== Data shown ==
※ ※ ※

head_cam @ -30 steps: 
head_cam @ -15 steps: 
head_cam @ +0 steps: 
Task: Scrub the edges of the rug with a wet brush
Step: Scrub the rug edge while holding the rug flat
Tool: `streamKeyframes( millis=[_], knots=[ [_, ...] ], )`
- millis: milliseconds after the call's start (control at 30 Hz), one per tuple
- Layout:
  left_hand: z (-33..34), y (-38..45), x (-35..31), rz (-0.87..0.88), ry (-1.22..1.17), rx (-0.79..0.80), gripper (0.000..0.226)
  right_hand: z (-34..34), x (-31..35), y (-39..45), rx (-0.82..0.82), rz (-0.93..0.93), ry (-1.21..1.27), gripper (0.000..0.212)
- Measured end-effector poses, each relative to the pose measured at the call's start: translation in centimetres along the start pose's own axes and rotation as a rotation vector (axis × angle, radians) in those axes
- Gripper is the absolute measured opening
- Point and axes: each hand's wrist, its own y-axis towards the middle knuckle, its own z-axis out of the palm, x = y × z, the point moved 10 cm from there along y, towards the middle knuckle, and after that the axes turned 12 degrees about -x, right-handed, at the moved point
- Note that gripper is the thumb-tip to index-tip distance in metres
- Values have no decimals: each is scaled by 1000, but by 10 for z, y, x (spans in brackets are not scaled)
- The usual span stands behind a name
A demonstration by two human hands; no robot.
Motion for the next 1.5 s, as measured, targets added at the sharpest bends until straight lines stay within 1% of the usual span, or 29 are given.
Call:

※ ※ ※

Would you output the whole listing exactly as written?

head_cam @ -30 steps: 
head_cam @ -15 steps: 
head_cam @ +0 steps: 
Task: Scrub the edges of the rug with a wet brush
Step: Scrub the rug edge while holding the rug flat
Tool: `streamKeyframes( millis=[_], knots=[ [_, ...] ], )`
- millis: milliseconds after the call's start (control at 30 Hz), one per tuple
- Layout:
  left_hand: z (-33..34), y (-38..45), x (-35..31), rz (-0.87..0.88), ry (-1.22..1.17), rx (-0.79..0.80), gripper (0.000..0.226)
  right_hand: z (-34..34), x (-31..35), y (-39..45), rx (-0.82..0.82), rz (-0.93..0.93), ry (-1.21..1.27), gripper (0.000..0.212)
- Measured end-effector poses, each relative to the pose measured at the call's start: translation in centimetres along the start pose's own axes and rotation as a rotation vector (axis × angle, radians) in those axes
- Gripper is the absolute measured opening
- Point and axes: each hand's wrist, its own y-axis towards the middle knuckle, its own z-axis out of the palm, x = y × z, the point moved 10 cm from there along y, towards the middle knuckle, and after that the axes turned 12 degrees about -x, right-handed, at the moved point
- Note that gripper is the thumb-tip to index-tip distance in metres
- Values have no decimals: each is scaled by 1000, but by 10 for z, y, x (spans in brackets are not scaled)
- The usual span stands behind a name
A demonstration by two human hands; no robot.
Motion for the next 1.5 s, as measured, targets added at the sharpest bends until straight lines stay within 1% of the usual span, or 29 are given.
Call:

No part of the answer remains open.